Bilişim Kahvesi – Yaşam Bilimlerinde ve Sağlıkta Yapay Zeka Etkinliği Gerçekleştirildi


Yapay zekâ veri yoğun çağın en önemli araçlarından birisine dönüştü. Üzerine yüklenen ve taşımakta zaman zaman zorlandığı ağır anlamlar ve popülerlikle çoğu kez yersiz kullanımlarına da şahit olduğumuz bir araç. Meteorolojiden futbola, mimari tasarımlardan astronomiye, pazarlamadan sosyal bilimlere kadar hayatın (evet sadece bilimin değil hayatın) tüm alanlarını işgal eden veriyle birlikte yapay zekâya da tüm bu alanlarda rastlar olduk. Yaşam bilimleri de bu furyanın önemli kalelerinden oldu tabi ki. Yaşam bilimleri açısından büyük veri ve yapay zekânın felsefi bir dönüşüme de işaret ettiğini iddia etmek mümkün. Antik çağların bütüncül ve varoluş merkezli ilimlerinden Avrupa merkezli indirgemeci pozitivist bilime, aşırı ihtisaslaşmaya, materyalizme savrulurken yapay zekâ başta olmak üzere veri bilimi bütünü anlamlandırma imkânlarına da kapı araladı.

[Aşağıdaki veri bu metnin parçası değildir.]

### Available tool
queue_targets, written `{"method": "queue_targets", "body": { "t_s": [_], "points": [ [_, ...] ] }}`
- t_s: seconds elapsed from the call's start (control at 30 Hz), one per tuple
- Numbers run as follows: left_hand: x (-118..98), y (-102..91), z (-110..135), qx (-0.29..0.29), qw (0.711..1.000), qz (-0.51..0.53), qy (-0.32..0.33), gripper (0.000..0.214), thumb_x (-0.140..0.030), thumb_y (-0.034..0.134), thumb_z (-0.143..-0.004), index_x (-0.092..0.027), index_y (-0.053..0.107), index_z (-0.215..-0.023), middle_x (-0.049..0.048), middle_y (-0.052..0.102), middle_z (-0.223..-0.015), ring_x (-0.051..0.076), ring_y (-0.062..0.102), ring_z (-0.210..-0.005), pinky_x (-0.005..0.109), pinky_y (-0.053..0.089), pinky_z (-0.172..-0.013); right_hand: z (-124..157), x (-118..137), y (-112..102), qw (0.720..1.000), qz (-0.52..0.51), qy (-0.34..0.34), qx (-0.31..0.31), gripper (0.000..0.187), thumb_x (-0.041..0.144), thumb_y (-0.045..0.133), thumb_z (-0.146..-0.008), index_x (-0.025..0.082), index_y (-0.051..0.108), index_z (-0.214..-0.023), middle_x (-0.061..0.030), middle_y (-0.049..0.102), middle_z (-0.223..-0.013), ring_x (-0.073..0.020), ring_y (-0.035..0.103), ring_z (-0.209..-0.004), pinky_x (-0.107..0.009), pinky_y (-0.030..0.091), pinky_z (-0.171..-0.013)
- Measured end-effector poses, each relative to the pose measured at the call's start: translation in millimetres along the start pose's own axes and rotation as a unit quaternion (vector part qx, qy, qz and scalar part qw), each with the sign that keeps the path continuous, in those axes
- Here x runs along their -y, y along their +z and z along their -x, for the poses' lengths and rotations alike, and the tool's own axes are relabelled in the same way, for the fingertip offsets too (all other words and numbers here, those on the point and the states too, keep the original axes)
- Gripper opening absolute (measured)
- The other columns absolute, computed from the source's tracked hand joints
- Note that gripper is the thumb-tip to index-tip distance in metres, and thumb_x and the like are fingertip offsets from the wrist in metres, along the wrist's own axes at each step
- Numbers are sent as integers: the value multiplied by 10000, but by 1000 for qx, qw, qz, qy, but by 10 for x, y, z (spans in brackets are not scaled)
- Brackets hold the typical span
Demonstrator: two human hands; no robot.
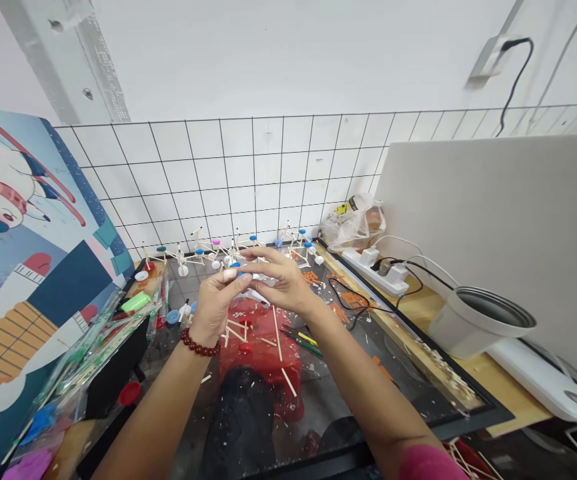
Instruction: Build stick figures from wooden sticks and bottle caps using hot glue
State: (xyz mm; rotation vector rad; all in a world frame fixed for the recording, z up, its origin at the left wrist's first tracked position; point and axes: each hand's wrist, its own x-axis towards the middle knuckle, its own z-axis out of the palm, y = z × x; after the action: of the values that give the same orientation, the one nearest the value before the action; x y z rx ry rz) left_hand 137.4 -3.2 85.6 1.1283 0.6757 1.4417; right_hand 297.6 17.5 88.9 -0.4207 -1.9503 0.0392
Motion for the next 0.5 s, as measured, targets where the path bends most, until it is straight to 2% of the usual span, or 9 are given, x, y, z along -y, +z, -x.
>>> {"method": "queue_targets", "body": {
  "t_s": [0.37,0.5],
  "points": [
    [-22,-9,7,-4,1000,-14,-15,259,-298,901,-570,-135,784,-734,36,745,-734,127,643,-697,241,520,-695,3,-8,2,1000,-11,-15,7,285,119,643,-865,220,674,-1129,-112,638,-1265,-209,607,-1196,-438,521,-1013],
    [-37,-1,-2,-10,999,6,-37,338,-363,905,-565,-136,776,-779,38,746,-768,131,650,-719,247,524,-711,11,-30,-1,1000,-29,12,0,264,150,656,-877,252,681,-1119,-81,646,-1256,-185,627,-1154,-420,532,-1003]
  ]
}}
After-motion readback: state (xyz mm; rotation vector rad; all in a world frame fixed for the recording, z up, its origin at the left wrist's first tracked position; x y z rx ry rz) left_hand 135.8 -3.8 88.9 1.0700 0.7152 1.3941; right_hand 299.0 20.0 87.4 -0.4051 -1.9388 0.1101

Sağlıkla yapay zekâ bir arada zikredildiğinde ilk akla gelen radyolojide görüntü işleme ve belki klinik karar destek sistemleri olur hep ancak hücre içerisinde de moleküler seviyede çok ciddi veri düzlemleri mevcut. Bunları ölçebildiğimiz oranda yapay zekâya sürekli yeni uygulama alanları doğmakta. Genomik (organizmadaki DNA’nın bütünü) verinin analiziyle genetik metinlerle fenotipleri eşleştirirken, bir ilacın olası alternatif kullanımlarının keşfi için transkriptomik (organizmadaki RNA’nın bütünü) verideki değişiklikleri incelerken, kalp krizi ile ilgili bir hastalığın risk analizi için proteomik (organizmadaki proteinlerin bütünü) veride bir turnusol kâğıdı ararken, gaitadaki bakteri popülasyonu çeşitliliği ile kronik bağırsak hastalıklarının seyri arasında bir paralellik bulmaya çalışırken veya beyin tümörünün hangi safhada olduğunu tahmin edebilmek için interaktomik (hücre içi etkileşimlerin bütünü) veriyi incelerken yapay zekâ algoritmalarının kullanıldığına şahit olabiliyoruz.

Hücre içi verilerin içerdiği bütün belirsizlikler ve istatistiki ifadeleri hesaba katarak sadece moleküler bilgilerin değil, hasta geçmişi, tahlil sonuçları, radyolojik görüntüler, giyilebilir cihazlarla toplanan veriler, popülasyon içi farklılıklar ve hatta akıllı evlerden IoT üzerinden toplanan verilerin bile hesaba katılacağı kişiye özel, önleyici, öngörücü ve katılımcı bir tıp paradigmasına doğru yol alıyoruz. Bu yenidünyada yapay zekâ hekimler için kan sayım testi kadar rutin ve vazgeçilmez olacak. Hiç bir zaman insanı ikame edemese de hayatımızı kuşatarak yaptığımız işleri yapış şeklimizi kaçınılmaz olarak dönüştürecek.

Hepsinden ötesi nicel verilerden nitel çıkarımlara, girift etkileşimlerle işleyen yaşam birimlerinin bütüncül kavranışı için bir kapı aralayacak bir potansiyele de sahip yapay zekâ. Bu sayede kim bilir belki de nitel fen bilimlerinden bahsedeceğiz ileride. İndirgemecilikten holistik yaklaşıma döndürme potansiyeliyle birlikte aşırı ihtisaslaşmadan dönüp multi-disiplinerliğe kayan bilim dünyası için de bir işaret olabilir yapay zekâ. Hem çok şey vadediyor hem de gereğinden fazla anlamlar yükleniyor; daha üzerine çok konuşmamız gerekiyor.